**WHAT YOU SHOULD DO:**
Could you write out all of the data again, word for word?

**SUPPLIED INFORMATION:**
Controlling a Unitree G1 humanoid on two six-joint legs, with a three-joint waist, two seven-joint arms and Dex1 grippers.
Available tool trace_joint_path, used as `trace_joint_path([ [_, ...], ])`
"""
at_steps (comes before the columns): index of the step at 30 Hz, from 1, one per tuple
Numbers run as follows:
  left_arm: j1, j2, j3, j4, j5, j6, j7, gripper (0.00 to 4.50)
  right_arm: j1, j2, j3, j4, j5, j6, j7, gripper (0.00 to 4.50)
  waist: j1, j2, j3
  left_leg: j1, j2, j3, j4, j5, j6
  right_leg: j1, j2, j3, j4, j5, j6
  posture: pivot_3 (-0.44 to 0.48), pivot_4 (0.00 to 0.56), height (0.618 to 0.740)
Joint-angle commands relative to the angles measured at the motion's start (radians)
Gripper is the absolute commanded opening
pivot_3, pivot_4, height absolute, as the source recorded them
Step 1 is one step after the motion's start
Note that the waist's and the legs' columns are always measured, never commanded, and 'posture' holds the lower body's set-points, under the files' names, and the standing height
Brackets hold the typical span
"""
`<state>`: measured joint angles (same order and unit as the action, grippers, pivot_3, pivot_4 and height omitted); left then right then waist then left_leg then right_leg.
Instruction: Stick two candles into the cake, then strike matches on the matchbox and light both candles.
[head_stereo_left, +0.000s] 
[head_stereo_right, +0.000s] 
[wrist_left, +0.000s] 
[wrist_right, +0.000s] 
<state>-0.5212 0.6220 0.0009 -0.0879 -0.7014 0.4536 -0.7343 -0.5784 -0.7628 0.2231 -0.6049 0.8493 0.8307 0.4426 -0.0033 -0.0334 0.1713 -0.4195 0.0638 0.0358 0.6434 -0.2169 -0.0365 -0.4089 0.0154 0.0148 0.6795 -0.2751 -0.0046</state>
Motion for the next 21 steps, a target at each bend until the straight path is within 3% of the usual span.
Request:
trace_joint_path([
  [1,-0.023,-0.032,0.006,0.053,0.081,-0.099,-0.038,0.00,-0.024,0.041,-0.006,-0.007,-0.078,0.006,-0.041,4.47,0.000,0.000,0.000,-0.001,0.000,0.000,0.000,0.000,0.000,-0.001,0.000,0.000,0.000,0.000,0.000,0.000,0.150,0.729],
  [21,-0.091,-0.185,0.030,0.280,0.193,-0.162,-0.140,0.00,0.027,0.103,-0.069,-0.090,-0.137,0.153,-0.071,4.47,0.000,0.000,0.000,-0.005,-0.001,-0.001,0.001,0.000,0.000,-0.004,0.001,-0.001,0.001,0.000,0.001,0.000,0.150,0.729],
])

**SOLUTION FOR THIS EXERCISE:**
Controlling a Unitree G1 humanoid on two six-joint legs, with a three-joint waist, two seven-joint arms and Dex1 grippers.
Available tool trace_joint_path, used as `trace_joint_path([ [_, ...], ])`
"""
at_steps (comes before the columns): index of the step at 30 Hz, from 1, one per tuple
Numbers run as follows:
  left_arm: j1, j2, j3, j4, j5, j6, j7, gripper (0.00 to 4.50)
  right_arm: j1, j2, j3, j4, j5, j6, j7, gripper (0.00 to 4.50)
  waist: j1, j2, j3
  left_leg: j1, j2, j3, j4, j5, j6
  right_leg: j1, j2, j3, j4, j5, j6
  posture: pivot_3 (-0.44 to 0.48), pivot_4 (0.00 to 0.56), height (0.618 to 0.740)
Joint-angle commands relative to the angles measured at the motion's start (radians)
Gripper is the absolute commanded opening
pivot_3, pivot_4, height absolute, as the source recorded them
Step 1 is one step after the motion's start
Note that the waist's and the legs' columns are always measured, never commanded, and 'posture' holds the lower body's set-points, under the files' names, and the standing height
Brackets hold the typical span
"""
`<state>`: measured joint angles (same order and unit as the action, grippers, pivot_3, pivot_4 and height omitted); left then right then waist then left_leg then right_leg.
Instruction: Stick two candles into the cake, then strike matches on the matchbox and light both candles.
[head_stereo_left, +0.000s] 
[head_stereo_right, +0.000s] 
[wrist_left, +0.000s] 
[wrist_right, +0.000s] 
<state>-0.5212 0.6220 0.0009 -0.0879 -0.7014 0.4536 -0.7343 -0.5784 -0.7628 0.2231 -0.6049 0.8493 0.8307 0.4426 -0.0033 -0.0334 0.1713 -0.4195 0.0638 0.0358 0.6434 -0.2169 -0.0365 -0.4089 0.0154 0.0148 0.6795 -0.2751 -0.0046</state>
Motion for the next 21 steps, a target at each bend until the straight path is within 3% of the usual span.
Request:
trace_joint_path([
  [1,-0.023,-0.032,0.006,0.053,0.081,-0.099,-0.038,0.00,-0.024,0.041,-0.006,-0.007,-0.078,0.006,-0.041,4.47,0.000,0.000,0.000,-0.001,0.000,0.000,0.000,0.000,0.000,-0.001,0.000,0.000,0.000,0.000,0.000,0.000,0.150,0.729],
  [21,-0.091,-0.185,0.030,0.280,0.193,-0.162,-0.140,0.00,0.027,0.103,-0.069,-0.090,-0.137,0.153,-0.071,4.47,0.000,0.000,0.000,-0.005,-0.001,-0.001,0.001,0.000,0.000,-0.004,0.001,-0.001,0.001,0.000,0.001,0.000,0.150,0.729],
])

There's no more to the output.